PROMPT »
In the entries below, which lines run from the one containing "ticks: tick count" to the one containing "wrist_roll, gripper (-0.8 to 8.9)"? Copy exactly those lines, ends included, and no others.

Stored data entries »

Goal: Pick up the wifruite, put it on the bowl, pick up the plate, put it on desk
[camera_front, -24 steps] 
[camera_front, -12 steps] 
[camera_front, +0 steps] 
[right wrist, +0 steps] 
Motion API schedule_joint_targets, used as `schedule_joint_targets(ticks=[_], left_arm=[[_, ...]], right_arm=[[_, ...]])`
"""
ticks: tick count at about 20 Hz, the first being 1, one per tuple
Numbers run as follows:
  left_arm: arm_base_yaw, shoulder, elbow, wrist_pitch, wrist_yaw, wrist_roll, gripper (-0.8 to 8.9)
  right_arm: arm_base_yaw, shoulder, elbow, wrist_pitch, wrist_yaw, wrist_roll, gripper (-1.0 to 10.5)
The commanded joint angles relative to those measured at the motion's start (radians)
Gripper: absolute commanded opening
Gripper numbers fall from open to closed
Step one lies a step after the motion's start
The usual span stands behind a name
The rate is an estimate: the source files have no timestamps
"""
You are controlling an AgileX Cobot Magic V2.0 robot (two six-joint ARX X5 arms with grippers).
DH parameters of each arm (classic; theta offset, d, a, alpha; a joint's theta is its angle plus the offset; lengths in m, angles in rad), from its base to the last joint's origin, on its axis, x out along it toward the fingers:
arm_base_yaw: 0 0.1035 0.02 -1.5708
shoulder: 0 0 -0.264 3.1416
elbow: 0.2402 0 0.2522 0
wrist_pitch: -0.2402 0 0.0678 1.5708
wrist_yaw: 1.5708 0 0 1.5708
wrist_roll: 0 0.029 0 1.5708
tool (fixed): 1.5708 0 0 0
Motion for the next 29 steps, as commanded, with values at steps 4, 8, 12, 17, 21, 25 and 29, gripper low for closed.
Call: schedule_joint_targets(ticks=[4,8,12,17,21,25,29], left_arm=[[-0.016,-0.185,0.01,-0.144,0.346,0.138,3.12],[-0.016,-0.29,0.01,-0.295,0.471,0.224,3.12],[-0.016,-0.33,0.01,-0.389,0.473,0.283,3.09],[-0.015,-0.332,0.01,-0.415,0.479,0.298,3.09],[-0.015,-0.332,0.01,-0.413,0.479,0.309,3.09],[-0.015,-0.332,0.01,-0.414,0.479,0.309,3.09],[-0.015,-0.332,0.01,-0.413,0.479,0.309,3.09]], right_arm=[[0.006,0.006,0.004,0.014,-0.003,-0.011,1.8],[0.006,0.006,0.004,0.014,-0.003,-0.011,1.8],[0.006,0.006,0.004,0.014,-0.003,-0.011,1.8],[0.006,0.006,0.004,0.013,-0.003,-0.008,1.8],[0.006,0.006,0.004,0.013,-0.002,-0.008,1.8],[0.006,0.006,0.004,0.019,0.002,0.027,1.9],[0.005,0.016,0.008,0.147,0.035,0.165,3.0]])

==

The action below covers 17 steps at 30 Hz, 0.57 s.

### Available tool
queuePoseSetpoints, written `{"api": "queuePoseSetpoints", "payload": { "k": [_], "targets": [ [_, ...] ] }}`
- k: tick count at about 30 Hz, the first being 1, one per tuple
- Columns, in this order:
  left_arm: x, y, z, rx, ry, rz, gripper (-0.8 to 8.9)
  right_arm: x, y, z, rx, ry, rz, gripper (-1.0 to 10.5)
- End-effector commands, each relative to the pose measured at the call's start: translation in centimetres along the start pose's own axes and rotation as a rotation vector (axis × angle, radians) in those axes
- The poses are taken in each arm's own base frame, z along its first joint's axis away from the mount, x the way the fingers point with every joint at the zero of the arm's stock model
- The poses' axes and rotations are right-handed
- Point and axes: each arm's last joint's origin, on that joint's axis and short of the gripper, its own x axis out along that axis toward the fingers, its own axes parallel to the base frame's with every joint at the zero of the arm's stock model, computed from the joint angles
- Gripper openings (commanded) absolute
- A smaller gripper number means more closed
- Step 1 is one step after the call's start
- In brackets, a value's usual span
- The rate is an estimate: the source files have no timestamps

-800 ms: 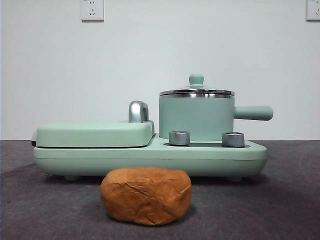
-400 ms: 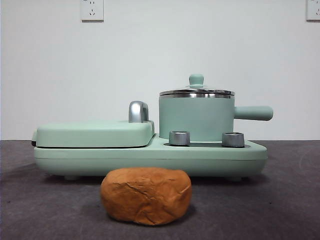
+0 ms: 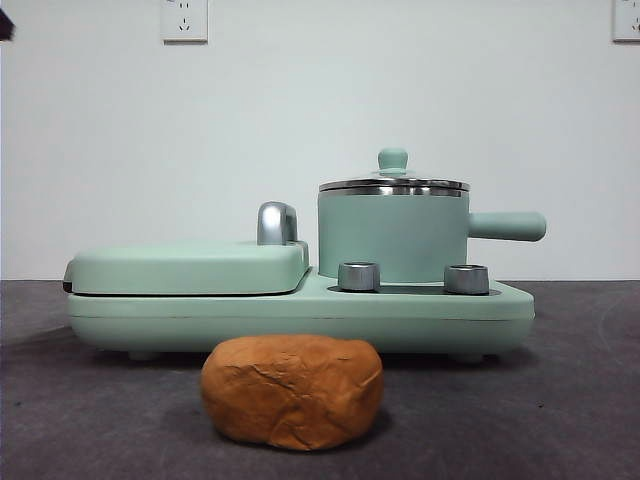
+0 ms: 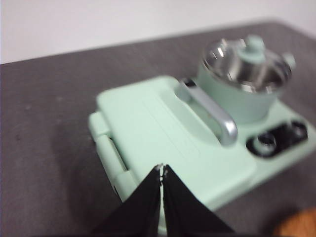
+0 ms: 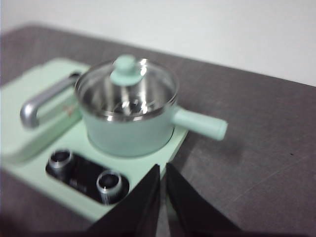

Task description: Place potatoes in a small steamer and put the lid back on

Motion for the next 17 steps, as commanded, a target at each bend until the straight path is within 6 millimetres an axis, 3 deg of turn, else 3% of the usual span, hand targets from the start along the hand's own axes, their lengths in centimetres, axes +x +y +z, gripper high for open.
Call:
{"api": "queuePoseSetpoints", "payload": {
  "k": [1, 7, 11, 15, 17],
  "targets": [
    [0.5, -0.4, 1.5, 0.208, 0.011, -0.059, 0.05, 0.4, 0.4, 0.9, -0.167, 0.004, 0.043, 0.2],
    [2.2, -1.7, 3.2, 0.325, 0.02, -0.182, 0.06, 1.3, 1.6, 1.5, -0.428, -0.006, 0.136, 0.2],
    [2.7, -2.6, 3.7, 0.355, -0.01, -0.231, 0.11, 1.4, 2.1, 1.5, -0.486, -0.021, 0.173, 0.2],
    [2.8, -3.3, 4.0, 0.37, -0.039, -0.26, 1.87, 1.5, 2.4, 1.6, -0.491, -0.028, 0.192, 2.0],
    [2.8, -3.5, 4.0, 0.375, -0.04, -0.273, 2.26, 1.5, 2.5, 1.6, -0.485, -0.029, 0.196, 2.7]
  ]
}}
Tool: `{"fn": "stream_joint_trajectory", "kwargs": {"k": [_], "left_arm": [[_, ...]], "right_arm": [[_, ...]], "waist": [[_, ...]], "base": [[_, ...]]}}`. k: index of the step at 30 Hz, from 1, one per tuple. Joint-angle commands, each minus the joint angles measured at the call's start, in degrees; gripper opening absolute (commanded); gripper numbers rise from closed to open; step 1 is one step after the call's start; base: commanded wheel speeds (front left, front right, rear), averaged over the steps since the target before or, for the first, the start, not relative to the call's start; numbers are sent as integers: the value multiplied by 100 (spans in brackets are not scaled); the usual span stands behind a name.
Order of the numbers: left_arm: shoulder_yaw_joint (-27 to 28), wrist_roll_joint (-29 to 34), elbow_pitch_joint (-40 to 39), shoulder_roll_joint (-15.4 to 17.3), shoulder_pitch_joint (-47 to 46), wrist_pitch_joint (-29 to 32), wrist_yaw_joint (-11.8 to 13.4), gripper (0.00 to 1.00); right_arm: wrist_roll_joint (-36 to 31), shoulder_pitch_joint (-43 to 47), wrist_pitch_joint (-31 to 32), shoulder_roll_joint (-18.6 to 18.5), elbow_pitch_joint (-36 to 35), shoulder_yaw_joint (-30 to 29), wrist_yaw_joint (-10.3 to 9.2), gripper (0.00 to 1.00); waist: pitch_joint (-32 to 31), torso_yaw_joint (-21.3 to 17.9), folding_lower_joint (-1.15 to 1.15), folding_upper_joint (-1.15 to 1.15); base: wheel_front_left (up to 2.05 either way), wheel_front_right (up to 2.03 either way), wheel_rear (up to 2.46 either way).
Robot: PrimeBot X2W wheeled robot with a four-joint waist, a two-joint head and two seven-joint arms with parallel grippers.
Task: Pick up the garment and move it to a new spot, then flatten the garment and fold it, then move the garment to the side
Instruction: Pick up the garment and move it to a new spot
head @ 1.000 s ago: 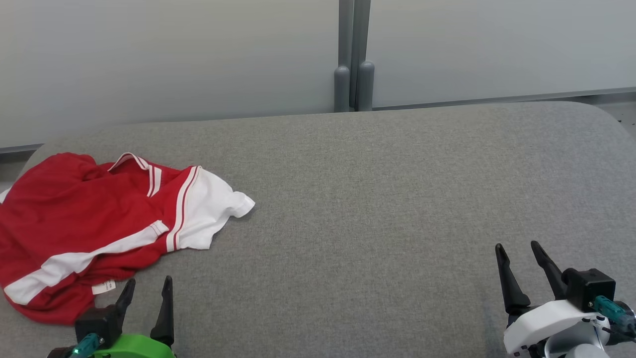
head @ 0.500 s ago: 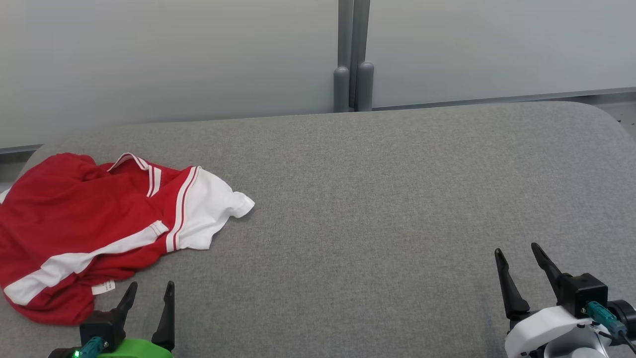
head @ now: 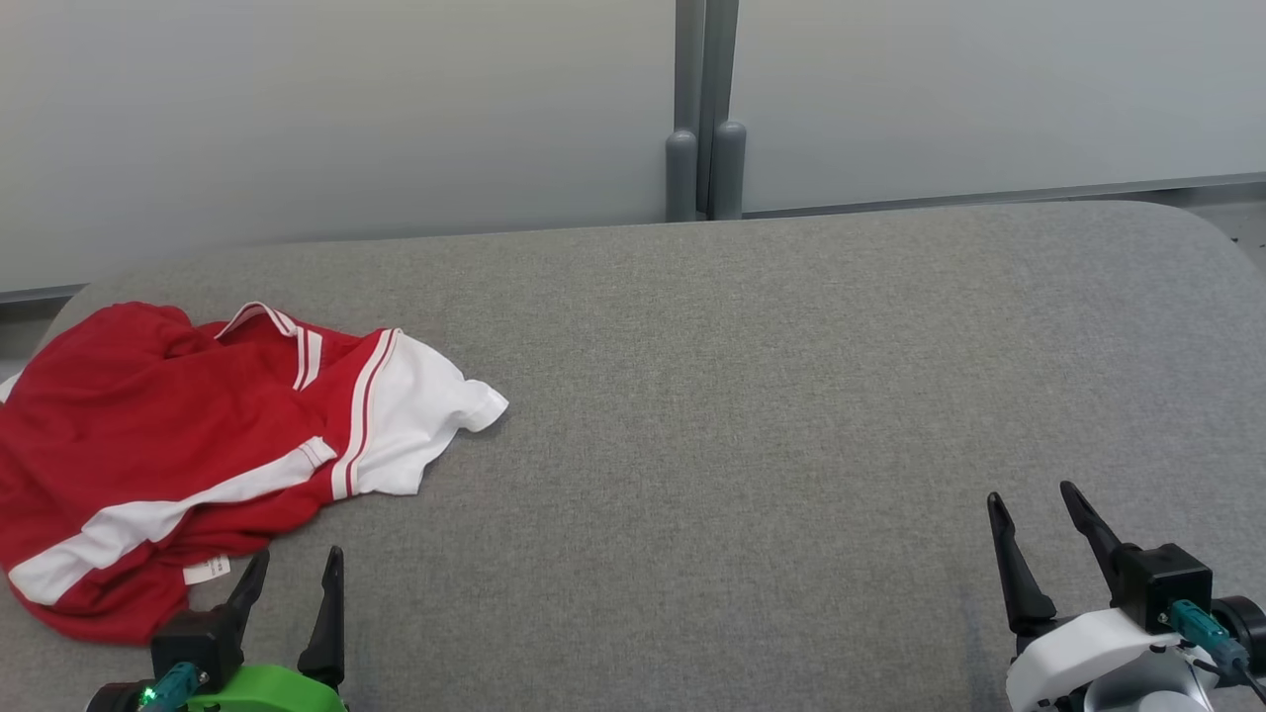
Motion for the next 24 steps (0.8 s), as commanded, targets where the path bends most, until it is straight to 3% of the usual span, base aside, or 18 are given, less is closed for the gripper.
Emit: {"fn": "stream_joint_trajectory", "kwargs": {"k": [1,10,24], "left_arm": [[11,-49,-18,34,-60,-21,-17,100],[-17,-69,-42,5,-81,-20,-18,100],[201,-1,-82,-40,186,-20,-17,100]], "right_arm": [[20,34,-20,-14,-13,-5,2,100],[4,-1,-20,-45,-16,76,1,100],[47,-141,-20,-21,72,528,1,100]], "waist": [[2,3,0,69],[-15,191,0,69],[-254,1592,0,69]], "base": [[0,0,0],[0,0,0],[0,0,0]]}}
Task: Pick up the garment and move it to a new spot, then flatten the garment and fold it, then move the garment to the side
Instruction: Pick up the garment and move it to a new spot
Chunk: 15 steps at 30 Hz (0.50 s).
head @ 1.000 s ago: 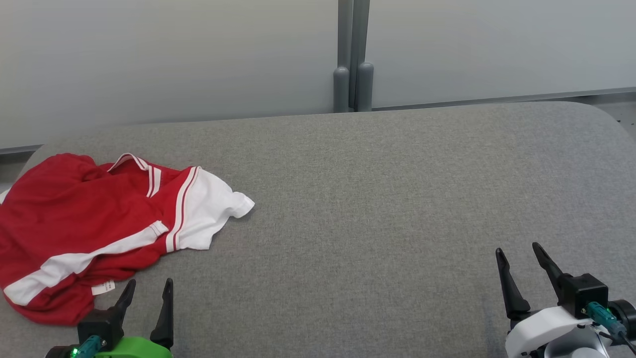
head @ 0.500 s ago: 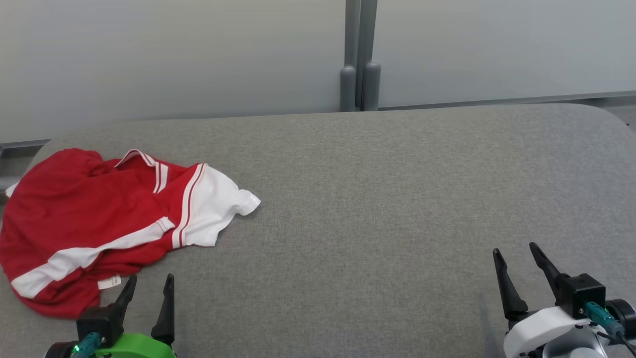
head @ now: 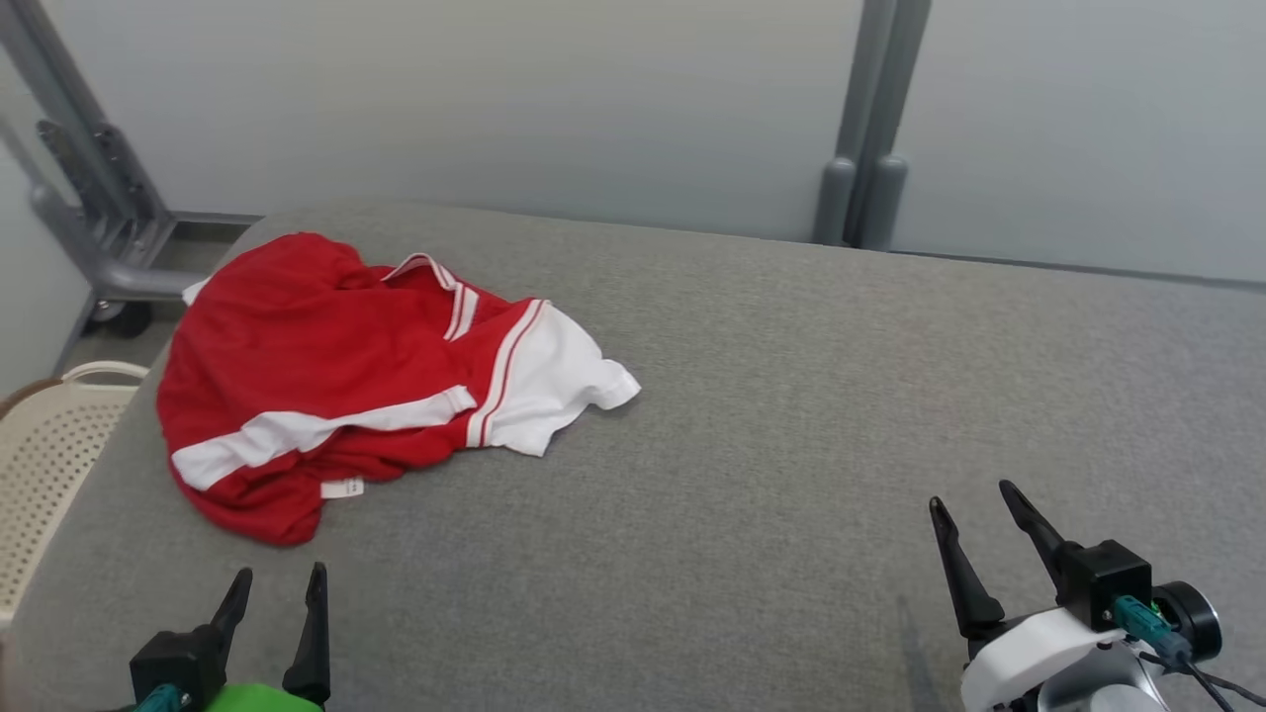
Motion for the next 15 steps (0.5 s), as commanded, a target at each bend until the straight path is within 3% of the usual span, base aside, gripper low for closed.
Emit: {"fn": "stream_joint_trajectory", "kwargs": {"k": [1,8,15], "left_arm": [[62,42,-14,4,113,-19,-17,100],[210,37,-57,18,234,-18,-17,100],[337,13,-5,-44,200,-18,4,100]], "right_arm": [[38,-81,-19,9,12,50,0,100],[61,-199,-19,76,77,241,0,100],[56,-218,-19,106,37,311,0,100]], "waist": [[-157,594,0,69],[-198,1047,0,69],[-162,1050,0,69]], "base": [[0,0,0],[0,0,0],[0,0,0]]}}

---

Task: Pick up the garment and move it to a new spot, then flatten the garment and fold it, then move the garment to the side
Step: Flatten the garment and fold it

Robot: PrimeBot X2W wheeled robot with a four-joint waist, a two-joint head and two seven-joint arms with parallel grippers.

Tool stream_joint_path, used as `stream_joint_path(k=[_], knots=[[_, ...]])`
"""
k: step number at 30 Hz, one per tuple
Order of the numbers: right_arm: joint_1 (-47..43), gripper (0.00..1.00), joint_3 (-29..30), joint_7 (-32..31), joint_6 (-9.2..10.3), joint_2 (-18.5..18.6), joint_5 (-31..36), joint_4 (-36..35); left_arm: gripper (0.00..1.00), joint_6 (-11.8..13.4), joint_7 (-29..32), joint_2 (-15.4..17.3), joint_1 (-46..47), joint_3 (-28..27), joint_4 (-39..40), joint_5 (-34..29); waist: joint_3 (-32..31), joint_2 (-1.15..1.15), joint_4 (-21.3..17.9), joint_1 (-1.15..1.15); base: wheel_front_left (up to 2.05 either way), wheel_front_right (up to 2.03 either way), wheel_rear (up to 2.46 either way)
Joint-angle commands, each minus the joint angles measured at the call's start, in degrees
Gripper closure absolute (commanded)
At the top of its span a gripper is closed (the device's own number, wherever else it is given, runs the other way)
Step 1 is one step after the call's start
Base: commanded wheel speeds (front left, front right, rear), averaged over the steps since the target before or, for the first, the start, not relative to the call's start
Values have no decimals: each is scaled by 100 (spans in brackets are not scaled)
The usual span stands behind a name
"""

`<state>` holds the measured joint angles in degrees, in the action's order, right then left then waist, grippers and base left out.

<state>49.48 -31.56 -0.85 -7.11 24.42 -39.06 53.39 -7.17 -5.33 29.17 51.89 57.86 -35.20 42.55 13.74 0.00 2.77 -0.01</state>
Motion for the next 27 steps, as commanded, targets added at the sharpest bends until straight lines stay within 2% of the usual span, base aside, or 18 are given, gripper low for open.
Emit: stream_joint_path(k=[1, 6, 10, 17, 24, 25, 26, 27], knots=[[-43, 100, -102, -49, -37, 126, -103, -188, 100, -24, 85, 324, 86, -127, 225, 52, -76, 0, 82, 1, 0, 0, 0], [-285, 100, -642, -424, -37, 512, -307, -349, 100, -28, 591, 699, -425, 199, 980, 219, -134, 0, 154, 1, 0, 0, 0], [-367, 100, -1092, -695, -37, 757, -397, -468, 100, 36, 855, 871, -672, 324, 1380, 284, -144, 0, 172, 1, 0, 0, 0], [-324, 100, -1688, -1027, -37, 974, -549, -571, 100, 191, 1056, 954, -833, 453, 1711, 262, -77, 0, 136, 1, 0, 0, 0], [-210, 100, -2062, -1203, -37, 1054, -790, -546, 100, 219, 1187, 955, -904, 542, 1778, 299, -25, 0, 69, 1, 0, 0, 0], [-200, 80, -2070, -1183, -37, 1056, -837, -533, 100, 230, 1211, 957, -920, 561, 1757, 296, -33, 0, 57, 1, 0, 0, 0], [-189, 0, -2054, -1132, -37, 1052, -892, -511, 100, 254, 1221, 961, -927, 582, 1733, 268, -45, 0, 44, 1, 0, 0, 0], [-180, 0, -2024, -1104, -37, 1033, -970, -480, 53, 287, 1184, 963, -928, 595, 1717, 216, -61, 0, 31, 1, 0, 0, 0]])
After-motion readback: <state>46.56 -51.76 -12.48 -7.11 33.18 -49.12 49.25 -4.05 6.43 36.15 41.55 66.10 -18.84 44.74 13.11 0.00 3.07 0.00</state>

FINAL ANSWER »
ticks: tick count at about 20 Hz, the first being 1, one per tuple
Numbers run as follows:
  left_arm: arm_base_yaw, shoulder, elbow, wrist_pitch, wrist_yaw, wrist_roll, gripper (-0.8 to 8.9)

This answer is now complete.